IBM® Db2® for z/OS® Models - Decision Tree Node - Tree Pruning
You can use the pruning options to specify pruning criteria for the decision tree. The intention of pruning is to reduce the risk of overfitting by removing overgrown subgroups that do not improve the expected accuracy on new data.
Pruning measure. The default pruning measure, Accuracy, ensures that the estimated accuracy of the model remains within acceptable limits after removing a leaf from the tree. Use the alternative, Weighted Accuracy, if you want to take the class weights into account while applying pruning.
Data for pruning. You can use some or all of the training data to estimate the expected accuracy on new data.

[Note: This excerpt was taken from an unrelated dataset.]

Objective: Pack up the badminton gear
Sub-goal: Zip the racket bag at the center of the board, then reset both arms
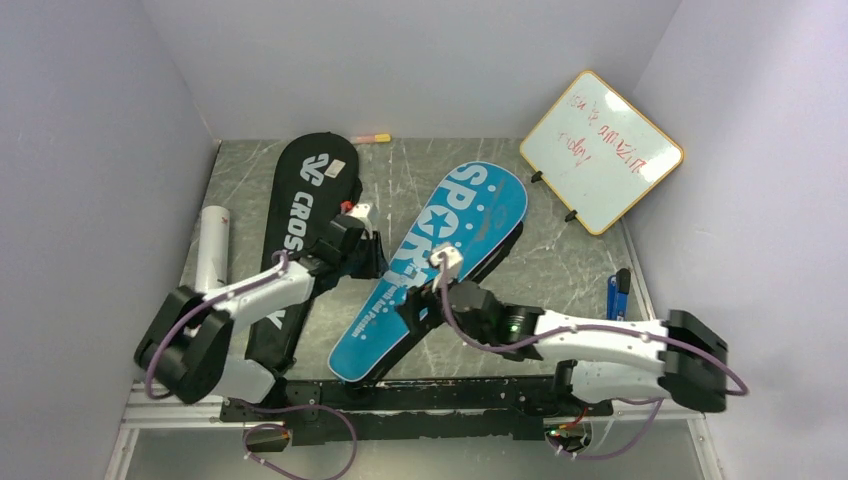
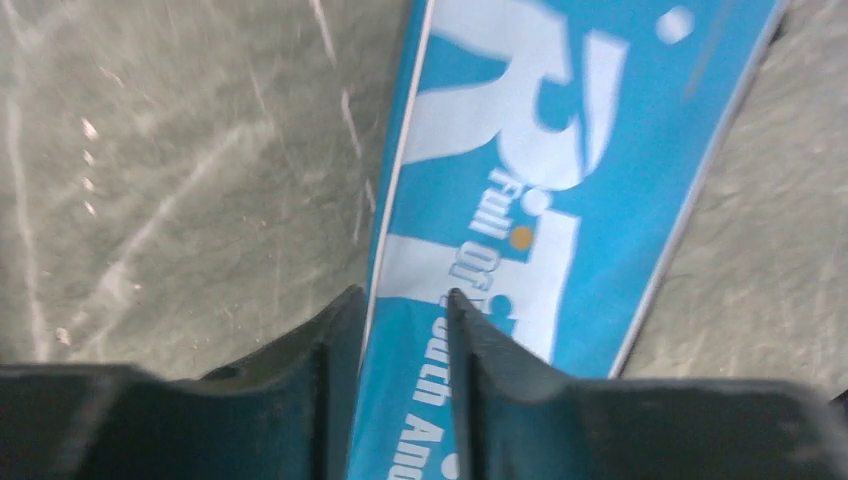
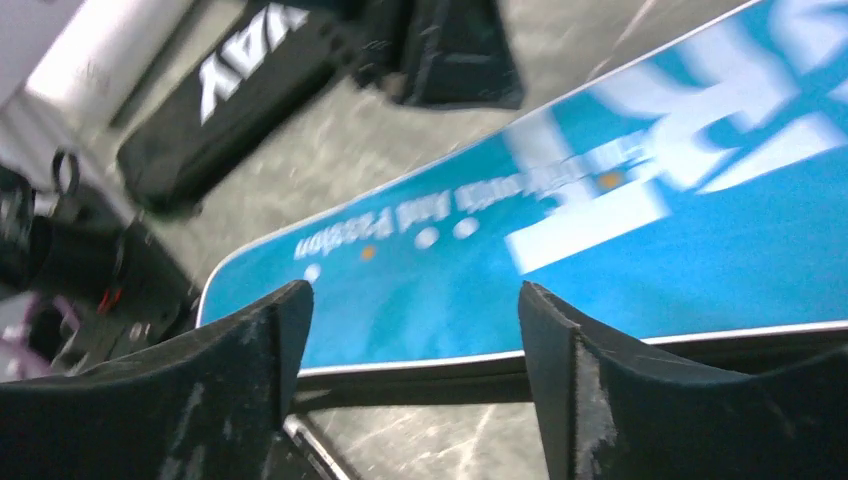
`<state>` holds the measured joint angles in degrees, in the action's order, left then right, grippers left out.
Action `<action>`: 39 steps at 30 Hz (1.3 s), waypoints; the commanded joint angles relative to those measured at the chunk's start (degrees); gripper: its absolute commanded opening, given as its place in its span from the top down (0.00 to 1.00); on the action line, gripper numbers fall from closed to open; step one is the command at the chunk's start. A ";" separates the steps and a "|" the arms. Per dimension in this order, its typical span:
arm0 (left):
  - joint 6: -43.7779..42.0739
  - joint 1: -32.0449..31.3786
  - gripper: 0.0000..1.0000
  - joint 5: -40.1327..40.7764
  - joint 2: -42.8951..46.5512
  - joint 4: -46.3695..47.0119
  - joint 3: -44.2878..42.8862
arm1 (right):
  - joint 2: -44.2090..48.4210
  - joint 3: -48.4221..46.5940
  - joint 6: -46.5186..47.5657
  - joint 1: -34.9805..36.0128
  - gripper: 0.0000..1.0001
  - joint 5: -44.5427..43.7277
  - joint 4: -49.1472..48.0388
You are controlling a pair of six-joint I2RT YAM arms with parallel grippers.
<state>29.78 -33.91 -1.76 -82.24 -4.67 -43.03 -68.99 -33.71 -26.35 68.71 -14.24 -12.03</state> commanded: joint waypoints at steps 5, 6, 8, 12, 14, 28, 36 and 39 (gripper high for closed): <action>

Alternatively, you can use a separate pruning dataset from a specified table for this purpose.
- Use all training data. This option (the default) uses all the training data to estimate the model accuracy.
- Use % of training data for pruning. Use this option to split the data into two sets, one for training and one for pruning, using the percentage specified here for the pruning data.
- Select Replicate results if you want to specify a random seed to ensure that the data is partitioned in the same way each time you run the stream. You can either specify an integer in the Seed used for pruning field, or click Generate, which will create a pseudo-random integer.
- Use data from an existing table. Specify the table name of a separate pruning data set for estimating model accuracy. Doing so is considered more reliable than using training data.